The data below holds a line containing "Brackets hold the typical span" and a line containing "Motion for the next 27"; please quote exactly those two lines and every line between them, and nothing else.

[[ Extracted material, beginning ]]

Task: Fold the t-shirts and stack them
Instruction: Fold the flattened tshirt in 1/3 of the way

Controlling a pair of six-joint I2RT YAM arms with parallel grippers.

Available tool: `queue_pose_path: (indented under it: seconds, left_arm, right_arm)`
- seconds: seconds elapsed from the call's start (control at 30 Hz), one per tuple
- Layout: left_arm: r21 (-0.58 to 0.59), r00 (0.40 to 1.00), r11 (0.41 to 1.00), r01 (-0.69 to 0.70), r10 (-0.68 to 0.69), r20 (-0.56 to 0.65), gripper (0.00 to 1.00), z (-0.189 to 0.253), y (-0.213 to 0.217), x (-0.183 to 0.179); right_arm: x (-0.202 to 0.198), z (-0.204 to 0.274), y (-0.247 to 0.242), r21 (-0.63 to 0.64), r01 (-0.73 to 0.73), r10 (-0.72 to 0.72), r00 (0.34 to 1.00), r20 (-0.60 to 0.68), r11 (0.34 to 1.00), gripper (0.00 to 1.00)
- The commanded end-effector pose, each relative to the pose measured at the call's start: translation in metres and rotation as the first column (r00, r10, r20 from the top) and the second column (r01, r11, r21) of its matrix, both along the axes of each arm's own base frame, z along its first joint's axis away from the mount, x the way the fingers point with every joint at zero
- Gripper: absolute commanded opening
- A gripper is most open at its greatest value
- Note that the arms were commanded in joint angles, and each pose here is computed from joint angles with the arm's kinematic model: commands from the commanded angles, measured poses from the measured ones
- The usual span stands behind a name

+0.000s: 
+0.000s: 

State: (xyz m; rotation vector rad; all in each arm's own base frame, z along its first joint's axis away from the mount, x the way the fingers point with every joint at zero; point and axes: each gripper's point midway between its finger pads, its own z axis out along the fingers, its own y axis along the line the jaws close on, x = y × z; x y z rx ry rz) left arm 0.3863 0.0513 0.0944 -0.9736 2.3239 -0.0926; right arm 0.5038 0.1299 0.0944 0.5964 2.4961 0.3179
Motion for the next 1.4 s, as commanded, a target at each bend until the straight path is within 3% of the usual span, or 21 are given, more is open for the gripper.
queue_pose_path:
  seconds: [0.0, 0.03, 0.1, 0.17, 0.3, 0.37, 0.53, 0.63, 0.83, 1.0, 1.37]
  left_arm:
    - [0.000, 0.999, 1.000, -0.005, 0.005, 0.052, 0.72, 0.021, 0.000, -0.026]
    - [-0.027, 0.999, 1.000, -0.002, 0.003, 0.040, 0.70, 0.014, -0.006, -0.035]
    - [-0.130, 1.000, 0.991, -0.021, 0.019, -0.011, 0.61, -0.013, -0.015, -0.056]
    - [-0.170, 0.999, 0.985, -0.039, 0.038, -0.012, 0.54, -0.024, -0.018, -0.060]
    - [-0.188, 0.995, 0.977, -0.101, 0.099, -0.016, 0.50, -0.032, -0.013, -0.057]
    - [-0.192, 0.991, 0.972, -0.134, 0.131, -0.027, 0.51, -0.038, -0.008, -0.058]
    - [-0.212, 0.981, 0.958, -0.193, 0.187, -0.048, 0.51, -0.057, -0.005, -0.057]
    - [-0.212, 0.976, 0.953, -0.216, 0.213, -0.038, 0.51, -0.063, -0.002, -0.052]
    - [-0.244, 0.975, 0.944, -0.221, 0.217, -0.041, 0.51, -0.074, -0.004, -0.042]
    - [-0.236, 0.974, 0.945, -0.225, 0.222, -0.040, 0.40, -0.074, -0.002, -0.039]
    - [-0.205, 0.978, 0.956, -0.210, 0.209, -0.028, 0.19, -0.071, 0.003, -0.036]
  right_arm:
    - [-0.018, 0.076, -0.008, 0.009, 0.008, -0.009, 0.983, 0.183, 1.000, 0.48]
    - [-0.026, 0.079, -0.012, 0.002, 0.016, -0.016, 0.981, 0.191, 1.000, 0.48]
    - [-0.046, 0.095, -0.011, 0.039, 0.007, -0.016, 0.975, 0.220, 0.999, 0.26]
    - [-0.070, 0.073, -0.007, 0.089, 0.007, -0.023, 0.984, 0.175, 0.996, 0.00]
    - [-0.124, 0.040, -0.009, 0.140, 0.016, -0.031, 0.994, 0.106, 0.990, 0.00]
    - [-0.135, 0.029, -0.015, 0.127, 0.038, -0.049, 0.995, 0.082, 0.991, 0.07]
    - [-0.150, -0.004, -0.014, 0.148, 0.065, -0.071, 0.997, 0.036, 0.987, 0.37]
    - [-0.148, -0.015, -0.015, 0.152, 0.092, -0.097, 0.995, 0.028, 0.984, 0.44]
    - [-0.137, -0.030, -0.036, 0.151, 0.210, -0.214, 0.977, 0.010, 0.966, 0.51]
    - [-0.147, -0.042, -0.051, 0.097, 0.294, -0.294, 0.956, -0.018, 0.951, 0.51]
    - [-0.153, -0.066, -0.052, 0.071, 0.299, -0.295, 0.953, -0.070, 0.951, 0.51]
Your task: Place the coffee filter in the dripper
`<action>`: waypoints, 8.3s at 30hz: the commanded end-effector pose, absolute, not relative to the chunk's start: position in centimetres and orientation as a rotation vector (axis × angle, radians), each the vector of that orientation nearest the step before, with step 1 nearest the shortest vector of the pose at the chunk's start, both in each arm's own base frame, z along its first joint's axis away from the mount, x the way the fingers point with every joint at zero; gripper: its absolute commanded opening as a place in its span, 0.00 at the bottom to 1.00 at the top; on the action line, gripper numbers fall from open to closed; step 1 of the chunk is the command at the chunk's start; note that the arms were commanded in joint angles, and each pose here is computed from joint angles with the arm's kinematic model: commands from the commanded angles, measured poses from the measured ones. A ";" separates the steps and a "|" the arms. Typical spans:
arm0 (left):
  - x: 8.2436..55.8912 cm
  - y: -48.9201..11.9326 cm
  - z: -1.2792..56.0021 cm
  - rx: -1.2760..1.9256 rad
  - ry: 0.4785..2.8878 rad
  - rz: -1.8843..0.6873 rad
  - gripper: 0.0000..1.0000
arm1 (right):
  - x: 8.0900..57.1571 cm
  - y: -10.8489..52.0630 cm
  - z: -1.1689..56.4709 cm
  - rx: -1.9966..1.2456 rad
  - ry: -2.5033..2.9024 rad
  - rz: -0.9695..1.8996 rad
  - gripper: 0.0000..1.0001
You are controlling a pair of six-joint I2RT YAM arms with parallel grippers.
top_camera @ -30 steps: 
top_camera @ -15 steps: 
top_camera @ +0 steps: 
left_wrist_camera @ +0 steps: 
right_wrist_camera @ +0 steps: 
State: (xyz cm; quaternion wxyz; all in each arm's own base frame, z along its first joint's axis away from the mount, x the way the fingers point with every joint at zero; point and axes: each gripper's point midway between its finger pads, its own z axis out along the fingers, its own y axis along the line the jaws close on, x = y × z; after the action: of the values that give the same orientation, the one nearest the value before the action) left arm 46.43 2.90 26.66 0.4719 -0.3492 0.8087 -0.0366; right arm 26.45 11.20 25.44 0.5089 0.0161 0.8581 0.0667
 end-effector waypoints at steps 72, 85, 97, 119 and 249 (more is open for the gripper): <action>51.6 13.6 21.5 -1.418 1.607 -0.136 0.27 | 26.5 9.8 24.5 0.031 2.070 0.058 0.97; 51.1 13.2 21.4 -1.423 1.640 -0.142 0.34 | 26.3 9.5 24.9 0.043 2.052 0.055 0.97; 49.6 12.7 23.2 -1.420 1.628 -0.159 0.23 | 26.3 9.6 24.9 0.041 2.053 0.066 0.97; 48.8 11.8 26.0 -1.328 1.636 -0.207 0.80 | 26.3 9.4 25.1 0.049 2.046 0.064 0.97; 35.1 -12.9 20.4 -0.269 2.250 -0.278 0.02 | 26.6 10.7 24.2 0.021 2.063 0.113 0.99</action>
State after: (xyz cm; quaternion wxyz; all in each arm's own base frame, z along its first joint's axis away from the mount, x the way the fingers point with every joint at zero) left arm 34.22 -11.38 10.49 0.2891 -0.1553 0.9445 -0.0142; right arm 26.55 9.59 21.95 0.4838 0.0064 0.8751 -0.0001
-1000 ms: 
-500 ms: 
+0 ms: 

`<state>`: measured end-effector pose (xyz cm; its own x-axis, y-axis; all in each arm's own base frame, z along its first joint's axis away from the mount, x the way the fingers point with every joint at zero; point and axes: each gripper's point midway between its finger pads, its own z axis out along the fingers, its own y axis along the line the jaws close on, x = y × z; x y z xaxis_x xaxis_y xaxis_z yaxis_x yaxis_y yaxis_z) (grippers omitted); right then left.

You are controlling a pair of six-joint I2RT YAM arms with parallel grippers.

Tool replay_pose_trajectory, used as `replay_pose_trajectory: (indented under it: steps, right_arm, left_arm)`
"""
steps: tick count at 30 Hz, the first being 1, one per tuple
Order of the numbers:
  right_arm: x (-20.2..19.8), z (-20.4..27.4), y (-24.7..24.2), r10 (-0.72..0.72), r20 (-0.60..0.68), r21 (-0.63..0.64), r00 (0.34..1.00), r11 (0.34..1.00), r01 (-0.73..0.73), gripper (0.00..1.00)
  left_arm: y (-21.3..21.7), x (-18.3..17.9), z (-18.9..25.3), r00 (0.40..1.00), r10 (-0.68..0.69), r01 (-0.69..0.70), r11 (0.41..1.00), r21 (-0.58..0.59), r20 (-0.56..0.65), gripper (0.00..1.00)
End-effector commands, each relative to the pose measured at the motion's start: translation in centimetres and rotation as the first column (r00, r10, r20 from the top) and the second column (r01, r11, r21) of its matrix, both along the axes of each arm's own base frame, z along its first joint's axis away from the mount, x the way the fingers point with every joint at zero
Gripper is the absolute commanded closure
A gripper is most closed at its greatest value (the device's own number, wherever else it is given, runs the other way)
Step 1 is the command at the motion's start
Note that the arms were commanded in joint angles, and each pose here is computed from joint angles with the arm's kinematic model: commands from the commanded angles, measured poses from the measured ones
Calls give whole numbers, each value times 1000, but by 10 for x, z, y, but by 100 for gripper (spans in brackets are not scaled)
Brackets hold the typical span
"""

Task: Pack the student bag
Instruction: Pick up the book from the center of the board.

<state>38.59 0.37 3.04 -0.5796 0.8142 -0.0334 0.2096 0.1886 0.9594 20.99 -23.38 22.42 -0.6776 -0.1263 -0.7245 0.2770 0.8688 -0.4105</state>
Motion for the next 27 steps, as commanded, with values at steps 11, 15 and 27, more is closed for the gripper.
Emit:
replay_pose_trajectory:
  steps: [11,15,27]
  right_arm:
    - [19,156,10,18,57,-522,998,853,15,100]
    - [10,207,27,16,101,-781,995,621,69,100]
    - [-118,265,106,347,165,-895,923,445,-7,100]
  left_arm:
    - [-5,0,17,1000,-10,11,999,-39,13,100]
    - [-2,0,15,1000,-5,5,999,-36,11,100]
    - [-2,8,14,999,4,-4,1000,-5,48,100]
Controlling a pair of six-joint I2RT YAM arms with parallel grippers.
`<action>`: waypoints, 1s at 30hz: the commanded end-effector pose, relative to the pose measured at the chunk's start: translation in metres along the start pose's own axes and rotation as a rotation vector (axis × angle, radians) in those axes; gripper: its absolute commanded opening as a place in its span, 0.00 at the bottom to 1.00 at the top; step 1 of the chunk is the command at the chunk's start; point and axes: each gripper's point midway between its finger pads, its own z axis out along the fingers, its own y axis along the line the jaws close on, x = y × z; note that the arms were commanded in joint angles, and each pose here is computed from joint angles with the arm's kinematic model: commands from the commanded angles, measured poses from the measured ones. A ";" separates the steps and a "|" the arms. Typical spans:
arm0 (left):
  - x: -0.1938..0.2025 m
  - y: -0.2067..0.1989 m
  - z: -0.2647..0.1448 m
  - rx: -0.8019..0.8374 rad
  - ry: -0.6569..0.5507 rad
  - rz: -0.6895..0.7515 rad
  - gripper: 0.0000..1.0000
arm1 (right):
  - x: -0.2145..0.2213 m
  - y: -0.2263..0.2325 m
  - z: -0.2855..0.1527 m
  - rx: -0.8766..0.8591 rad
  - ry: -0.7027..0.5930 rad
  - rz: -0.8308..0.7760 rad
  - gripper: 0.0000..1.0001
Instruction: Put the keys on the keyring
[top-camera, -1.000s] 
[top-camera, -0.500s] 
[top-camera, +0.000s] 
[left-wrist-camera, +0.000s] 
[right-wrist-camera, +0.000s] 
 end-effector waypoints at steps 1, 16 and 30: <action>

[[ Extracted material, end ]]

### Reply to the exercise
Brackets hold the typical span
"""

Task: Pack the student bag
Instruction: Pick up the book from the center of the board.

<state>38.59 0.37 3.04 -0.5796 0.8142 -0.0334 0.2096 0.1886 0.9594 20.99 -23.38 22.42 -0.6776 -0.1263 -0.7245 0.2770 0.8688 -0.4105</state>
Motion for the next 27 steps, as commanded, with values at steps 11, 15 and 27, more is closed for the gripper.

The output given is complete.